De seguida, preocupou-se em encher um camião com a maior quantidade possível de «cabeças» — no caso, 60 pessoas, todas com menos de 30 anos, entre as quais quatro mulheres — e entregou o volante a Perry Wacker, um holandês de 32 anos, com algumas incursões no roubo de cargas.

A primeira etapa seria feita por terra, até ao porto de Zeebrugge (Norte da Bélgica); a segunda de «ferry» até Dover, a antecâmara da «terra prometida».

Um «descuido»

Mas ainda em Zeebrugge, um «descuido» tinha levantado suspeitas: o pagamento à P&O Stena Line — a transportadora marítima que assegura a rota Dover-Zeebrugge — fora feito em dinheiro, o que não era habitual.

A suspeita atraiu as atenções e novo alerta foi dado: a Van der Spek era uma empresa totalmente desconhecida. Quando, às 19h30 de domingo, o «ferry» partiu para Dover, já aí era disfarçadamente aguardado.

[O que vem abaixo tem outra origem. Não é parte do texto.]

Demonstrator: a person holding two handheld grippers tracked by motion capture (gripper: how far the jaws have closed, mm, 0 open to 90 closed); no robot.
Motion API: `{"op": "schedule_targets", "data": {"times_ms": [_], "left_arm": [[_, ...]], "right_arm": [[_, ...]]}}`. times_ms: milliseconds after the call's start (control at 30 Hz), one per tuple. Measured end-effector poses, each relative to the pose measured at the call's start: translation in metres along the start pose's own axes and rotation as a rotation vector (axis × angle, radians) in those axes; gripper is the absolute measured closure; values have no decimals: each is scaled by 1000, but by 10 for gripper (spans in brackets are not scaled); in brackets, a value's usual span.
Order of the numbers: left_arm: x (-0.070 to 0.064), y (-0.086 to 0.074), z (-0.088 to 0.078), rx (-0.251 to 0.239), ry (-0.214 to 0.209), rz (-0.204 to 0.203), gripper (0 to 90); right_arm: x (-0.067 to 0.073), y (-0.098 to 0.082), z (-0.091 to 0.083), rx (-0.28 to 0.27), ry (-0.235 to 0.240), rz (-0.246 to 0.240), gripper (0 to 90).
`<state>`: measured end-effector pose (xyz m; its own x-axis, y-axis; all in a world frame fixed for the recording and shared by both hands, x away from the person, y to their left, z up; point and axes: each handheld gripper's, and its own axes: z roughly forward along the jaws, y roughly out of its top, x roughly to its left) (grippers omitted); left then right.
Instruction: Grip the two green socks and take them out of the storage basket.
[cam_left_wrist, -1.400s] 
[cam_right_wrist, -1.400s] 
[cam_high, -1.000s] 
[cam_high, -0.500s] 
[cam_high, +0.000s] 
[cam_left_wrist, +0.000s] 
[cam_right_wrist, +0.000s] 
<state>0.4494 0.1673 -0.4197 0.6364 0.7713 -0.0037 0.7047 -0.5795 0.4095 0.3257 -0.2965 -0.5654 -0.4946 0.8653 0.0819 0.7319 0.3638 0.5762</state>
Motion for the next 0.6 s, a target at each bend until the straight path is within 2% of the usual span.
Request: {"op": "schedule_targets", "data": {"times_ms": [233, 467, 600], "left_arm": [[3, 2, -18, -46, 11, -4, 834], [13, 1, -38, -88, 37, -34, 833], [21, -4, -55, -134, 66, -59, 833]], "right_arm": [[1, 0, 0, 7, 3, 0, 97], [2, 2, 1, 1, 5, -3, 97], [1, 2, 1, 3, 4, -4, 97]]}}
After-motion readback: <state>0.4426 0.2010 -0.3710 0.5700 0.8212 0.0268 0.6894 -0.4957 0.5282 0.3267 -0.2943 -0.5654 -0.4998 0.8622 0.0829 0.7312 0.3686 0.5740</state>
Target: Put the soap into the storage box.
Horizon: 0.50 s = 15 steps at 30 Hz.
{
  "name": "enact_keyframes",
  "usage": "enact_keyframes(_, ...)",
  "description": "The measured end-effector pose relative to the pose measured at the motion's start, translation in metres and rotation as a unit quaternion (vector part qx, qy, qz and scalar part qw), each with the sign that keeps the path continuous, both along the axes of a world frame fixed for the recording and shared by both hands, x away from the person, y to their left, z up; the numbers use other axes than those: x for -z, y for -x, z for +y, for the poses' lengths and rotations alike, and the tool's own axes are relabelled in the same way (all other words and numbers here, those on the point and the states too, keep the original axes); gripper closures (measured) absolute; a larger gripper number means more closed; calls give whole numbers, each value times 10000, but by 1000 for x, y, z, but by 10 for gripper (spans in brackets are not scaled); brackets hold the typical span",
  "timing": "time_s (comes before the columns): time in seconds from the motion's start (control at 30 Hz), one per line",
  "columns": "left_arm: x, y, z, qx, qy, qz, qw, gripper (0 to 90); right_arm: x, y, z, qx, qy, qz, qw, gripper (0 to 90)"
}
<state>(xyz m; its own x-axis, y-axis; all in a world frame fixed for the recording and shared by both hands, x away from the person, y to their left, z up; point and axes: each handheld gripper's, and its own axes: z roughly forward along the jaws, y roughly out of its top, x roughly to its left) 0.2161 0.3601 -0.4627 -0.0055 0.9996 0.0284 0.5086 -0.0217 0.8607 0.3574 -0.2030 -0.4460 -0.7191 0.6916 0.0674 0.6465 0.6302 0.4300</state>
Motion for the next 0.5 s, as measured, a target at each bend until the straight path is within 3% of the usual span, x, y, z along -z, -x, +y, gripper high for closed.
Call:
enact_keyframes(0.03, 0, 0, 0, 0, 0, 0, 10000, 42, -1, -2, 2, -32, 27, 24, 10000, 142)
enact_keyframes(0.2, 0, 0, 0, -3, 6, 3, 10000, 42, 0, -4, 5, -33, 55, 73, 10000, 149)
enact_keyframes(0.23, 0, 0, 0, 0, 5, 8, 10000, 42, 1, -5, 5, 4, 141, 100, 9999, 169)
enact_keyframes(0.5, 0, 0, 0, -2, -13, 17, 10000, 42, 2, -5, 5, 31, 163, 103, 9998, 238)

As quatro horas de travessia do canal da Mancha poderão ter sido fatais. Esse dia tinha sido o mais quente do ano, em Inglaterra, com o mercúrio a ultrapassar os 30ºC. Dentro do contentor, hermeticamente fechado e com o sistema de refrigeração desligado — dada a escassez de carga transportada —, o calor terá superado os 50ºC, levando à morte, por asfixia, de 58 clandestinos.

Os dois sobreviventes são agora preciosos para os 60 agentes ingleses que, juntamente com belgas e holandeses, tentam desmontar a teia criminosa.

Três pessoas detidas

O condutor, o pai deste e o dono do camião foram já detidos. O primeiro incorre numa multa de 120 mil libras (cerca de 38 mil contos) — 2 mil libras (cerca de 636 contos) por cada ilegal transportado — e já respondeu ontem em tribunal por homicídio involuntário.

Ao fim de quatro meses, os malogrados imigrantes chineses chegaram finalmente ao destino — mas mortos. «A imigração é uma guerra. Brevemente, será necessário erigir um monumento ao ‘imigrante desconhecido’», comentou «L´Unità», o diário italiano ligado aos democratas de esquerda.